BRIEF: Gather every line in the records below that contains the word "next".

INFORMATION SUPPLIED:
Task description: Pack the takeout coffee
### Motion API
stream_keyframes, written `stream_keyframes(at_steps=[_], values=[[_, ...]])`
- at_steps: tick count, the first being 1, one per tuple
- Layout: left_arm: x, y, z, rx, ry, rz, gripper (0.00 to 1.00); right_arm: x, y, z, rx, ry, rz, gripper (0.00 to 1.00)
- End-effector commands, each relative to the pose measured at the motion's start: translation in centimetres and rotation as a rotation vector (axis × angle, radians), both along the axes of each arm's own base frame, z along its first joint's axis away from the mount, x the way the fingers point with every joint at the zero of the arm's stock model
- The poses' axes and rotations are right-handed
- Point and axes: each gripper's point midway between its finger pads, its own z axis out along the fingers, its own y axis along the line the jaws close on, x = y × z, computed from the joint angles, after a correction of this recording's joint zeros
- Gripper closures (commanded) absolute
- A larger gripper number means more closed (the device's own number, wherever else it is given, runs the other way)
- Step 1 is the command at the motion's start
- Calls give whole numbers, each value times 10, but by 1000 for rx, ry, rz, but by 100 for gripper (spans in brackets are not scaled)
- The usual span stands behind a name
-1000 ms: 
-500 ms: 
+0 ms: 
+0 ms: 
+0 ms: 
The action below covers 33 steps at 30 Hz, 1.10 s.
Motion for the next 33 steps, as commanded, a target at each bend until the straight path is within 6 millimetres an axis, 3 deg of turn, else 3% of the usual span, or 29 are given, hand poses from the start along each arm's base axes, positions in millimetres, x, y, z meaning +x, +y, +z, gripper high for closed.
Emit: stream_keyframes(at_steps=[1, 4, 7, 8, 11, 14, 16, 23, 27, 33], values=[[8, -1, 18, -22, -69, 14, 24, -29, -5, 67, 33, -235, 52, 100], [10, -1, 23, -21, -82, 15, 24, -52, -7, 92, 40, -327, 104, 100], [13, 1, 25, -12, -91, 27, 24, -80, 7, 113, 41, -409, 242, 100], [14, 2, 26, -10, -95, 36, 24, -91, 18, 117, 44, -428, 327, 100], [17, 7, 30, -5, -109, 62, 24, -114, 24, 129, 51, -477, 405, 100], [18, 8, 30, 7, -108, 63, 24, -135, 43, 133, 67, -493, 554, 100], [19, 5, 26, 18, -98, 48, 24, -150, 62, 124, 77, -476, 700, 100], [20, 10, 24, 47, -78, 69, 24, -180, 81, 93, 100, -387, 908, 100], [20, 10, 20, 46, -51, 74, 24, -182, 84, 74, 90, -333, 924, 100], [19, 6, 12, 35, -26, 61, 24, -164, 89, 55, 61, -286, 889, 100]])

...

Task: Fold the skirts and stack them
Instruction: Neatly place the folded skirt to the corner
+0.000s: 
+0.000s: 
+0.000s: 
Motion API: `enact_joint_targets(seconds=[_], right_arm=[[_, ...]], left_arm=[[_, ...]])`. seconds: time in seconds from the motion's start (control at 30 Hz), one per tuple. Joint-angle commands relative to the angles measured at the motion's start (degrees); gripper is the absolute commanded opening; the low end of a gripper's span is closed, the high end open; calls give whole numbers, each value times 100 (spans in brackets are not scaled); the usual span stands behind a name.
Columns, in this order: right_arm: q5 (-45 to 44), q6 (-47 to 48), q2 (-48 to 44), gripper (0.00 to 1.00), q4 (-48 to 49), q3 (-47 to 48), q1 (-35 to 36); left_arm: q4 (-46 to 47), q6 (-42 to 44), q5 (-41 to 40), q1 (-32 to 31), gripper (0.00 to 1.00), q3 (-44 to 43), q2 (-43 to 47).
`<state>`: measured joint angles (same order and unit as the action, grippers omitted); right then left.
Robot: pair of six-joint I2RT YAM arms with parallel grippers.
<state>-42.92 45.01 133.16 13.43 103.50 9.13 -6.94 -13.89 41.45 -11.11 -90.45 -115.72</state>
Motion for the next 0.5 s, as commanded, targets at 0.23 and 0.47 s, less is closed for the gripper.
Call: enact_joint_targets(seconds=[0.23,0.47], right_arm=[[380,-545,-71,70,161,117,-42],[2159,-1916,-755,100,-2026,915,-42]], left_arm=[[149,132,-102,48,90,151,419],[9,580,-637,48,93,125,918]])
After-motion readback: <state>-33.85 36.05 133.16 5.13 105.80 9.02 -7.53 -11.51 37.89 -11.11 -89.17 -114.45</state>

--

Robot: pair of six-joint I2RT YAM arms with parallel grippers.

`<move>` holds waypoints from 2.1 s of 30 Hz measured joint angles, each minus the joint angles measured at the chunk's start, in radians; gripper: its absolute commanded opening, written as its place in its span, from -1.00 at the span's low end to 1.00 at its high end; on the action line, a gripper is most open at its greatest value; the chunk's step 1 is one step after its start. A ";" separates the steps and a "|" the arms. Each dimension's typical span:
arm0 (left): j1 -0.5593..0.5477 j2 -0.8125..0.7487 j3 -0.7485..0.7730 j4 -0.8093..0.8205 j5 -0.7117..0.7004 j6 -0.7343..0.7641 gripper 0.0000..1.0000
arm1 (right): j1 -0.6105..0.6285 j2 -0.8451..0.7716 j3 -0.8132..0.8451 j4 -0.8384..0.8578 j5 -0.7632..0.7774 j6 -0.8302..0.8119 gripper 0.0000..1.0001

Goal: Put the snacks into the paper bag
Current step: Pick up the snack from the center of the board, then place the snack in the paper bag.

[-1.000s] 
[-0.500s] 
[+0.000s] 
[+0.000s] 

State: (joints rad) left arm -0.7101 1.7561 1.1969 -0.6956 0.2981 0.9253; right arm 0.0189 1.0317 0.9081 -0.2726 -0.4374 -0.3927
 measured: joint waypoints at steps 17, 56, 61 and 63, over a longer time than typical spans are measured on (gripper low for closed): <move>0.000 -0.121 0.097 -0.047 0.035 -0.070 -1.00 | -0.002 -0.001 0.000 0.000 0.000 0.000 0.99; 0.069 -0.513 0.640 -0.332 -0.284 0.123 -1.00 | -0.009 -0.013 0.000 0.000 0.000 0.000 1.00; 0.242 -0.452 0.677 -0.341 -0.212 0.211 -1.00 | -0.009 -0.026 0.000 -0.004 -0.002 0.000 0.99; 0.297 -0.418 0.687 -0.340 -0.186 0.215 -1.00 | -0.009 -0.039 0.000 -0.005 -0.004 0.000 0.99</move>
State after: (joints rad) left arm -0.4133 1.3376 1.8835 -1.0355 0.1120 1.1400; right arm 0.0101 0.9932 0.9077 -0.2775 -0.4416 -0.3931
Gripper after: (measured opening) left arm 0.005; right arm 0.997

RESPONSE BOX:
Motion for the next 33 steps, as commanded, a target at each bend until the straight path is within 6 millimetres an axis, 3 deg of turn, else 3% of the usual span, or 29 are given, hand poses from the start along each arm's base axes, positions in millimetres, x, y, z meaning +x, +y, +z, gripper high for closed.
Motion for the next 0.5 s, as commanded, targets at 0.23 and 0.47 s, less is closed for the gripper.

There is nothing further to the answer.